Hippo’s case is an extreme nightmare scenario, in which the company going public actually loses a third of the money that was supposed to flow into its coffers during the IPO. The PSPC entrepreneurs didn’t even bother to take stock of the massive withdrawal of their commercial launch and merger approval announcement, and only noted that $ 550 million had been raised. In Hippo’s case, that’s a surprising scenario, given the pedigree of SPAC entrepreneurs – Linkedin co-founder Reid Hoffman and Zynga co-founder Mark Pincus.

This is a significant event in the SPAC market, which signals both that investors believe that valuations are too high and prefer to have the options without risking their money, and that there is saturation on the ground. . Hippo is said to be the seventh Israeli company to start trading publicly through a SPAC merger, and meanwhile, performance in the field is not particularly exciting, with most of them trading below their stock price. original.

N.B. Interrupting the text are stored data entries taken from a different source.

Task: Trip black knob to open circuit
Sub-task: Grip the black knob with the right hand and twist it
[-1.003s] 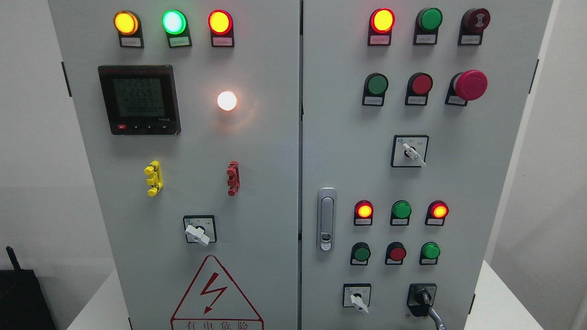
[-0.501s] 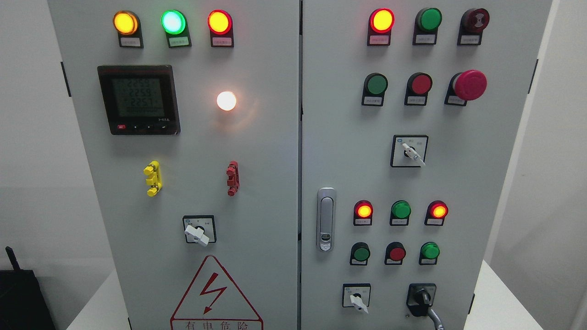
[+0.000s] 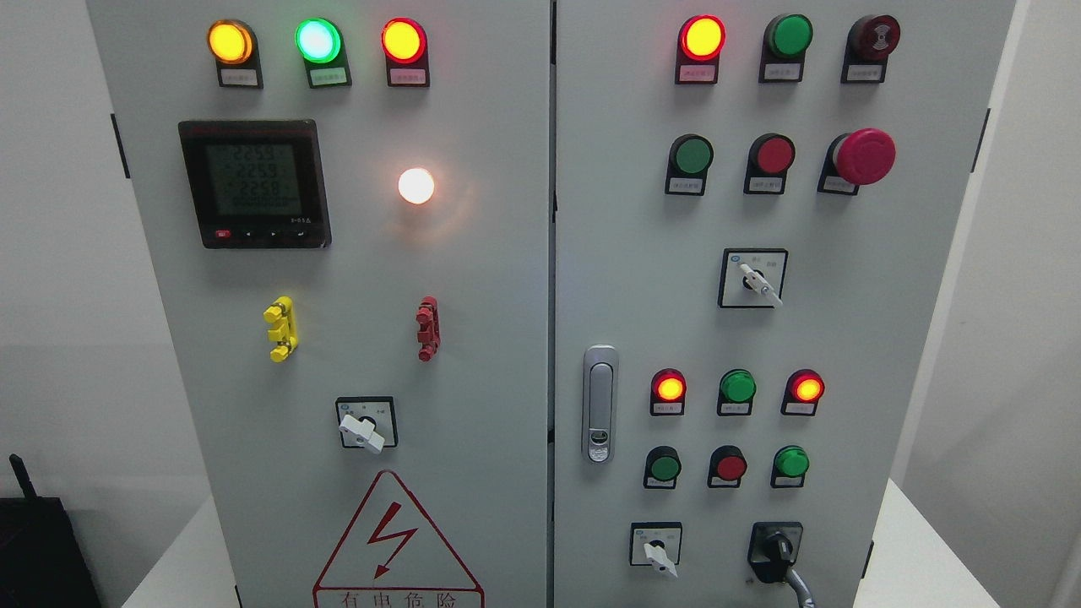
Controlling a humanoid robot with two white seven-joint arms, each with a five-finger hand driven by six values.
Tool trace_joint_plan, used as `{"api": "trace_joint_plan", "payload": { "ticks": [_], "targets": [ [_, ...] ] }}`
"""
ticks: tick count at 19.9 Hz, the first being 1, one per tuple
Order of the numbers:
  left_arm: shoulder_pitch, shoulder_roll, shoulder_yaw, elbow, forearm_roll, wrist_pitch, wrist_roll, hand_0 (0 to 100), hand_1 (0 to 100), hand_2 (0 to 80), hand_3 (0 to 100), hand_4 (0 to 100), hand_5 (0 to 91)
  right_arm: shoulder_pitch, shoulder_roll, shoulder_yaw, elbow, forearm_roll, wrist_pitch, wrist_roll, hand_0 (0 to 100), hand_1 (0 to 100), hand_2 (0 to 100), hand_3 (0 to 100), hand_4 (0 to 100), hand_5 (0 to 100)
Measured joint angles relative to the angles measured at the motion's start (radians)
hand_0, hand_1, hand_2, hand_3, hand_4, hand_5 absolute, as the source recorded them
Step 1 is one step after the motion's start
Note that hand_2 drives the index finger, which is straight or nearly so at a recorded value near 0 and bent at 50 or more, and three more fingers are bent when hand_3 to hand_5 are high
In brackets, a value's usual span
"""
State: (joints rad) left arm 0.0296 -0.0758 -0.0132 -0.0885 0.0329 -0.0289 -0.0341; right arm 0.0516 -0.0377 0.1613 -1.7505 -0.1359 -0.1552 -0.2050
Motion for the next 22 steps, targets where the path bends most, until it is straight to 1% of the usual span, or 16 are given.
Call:
{"api": "trace_joint_plan", "payload": {
  "ticks": [13, 16, 22],
  "targets": [
    [0.000, 0.000, 0.000, 0.000, 0.000, 0.000, 0.000, 12, 39, 0.0, 0, 0, 0.0, 0.000, 0.006, 0.008, 0.000, 0.000, 0.000, -0.003, 82, 81, 0, 100, 100, 94],
    [0.000, 0.000, 0.000, 0.000, 0.000, 0.000, 0.000, 12, 39, 0.0, 0, 0, 0.0, 0.000, 0.018, 0.010, 0.000, 0.000, 0.000, -0.004, 82, 81, 0, 100, 100, 94],
    [0.000, 0.000, 0.000, 0.000, 0.000, 0.000, 0.000, 12, 39, 0.0, 0, 0, 0.0, 0.000, 0.020, 0.012, 0.000, 0.000, 0.001, -0.005, 82, 81, 0, 100, 100, 94]
  ]
}}
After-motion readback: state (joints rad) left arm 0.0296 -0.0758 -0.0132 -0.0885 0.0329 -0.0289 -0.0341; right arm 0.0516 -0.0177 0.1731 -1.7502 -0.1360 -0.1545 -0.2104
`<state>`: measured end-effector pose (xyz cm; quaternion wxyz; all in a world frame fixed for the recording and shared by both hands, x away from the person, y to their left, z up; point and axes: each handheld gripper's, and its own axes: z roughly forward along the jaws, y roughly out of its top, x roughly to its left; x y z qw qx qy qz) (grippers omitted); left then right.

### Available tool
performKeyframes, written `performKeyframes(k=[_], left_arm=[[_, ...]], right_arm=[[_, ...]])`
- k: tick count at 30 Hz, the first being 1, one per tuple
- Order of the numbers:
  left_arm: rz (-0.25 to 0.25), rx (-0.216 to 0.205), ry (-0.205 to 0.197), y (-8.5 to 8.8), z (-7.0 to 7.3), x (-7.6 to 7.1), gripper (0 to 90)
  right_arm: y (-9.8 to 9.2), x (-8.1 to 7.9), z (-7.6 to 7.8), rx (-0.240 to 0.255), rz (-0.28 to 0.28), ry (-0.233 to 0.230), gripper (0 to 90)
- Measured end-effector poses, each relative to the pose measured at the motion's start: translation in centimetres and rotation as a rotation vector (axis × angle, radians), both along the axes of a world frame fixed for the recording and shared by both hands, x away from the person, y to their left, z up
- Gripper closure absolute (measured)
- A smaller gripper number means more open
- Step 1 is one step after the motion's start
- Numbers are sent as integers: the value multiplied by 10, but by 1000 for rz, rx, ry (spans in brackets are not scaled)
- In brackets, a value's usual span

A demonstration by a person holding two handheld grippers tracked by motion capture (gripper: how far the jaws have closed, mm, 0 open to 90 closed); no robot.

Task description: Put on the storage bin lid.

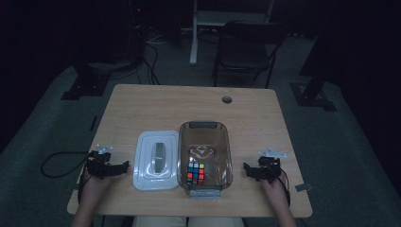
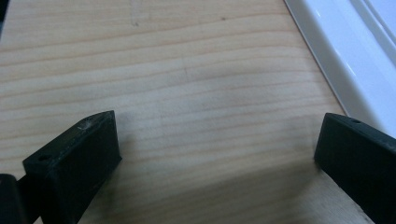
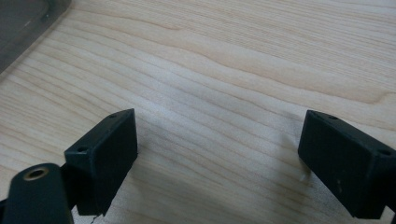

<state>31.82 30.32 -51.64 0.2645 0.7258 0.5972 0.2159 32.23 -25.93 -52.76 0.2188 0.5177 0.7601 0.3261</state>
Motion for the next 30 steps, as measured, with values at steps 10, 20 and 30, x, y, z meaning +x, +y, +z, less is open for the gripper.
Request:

The PSPC market still holds over $ 100 billion that has been raised and seeks to merge with technology companies. Few new PSPC mergers have been completed recently following the US Securities and Exchange Commission (SEC) request to change the classification of options, making the decision less profitable. In addition, there is a difficulty in raising additional capital in the financing of PIPE, due to the saturation of institutional entities.

Hippo is a direct competitor of another Israel-founded insurance company, Lemonade, which has been listed on Wall Street since last year and is currently valued at $ 4.4 billion.

Hippo was founded in 2015 by Assaf Wand, CEO, and Eyal Navon, vice president of technology. Hippo is not active in the Israeli market, but several Israeli entities are invested in it, including Clal Insurance, Psagot, Bank Hapoalim and the FINTLV Fund. To date, the company has raised $ 700 million, with the most recent round ending in November 2020 at a value of $ 1.5 billion.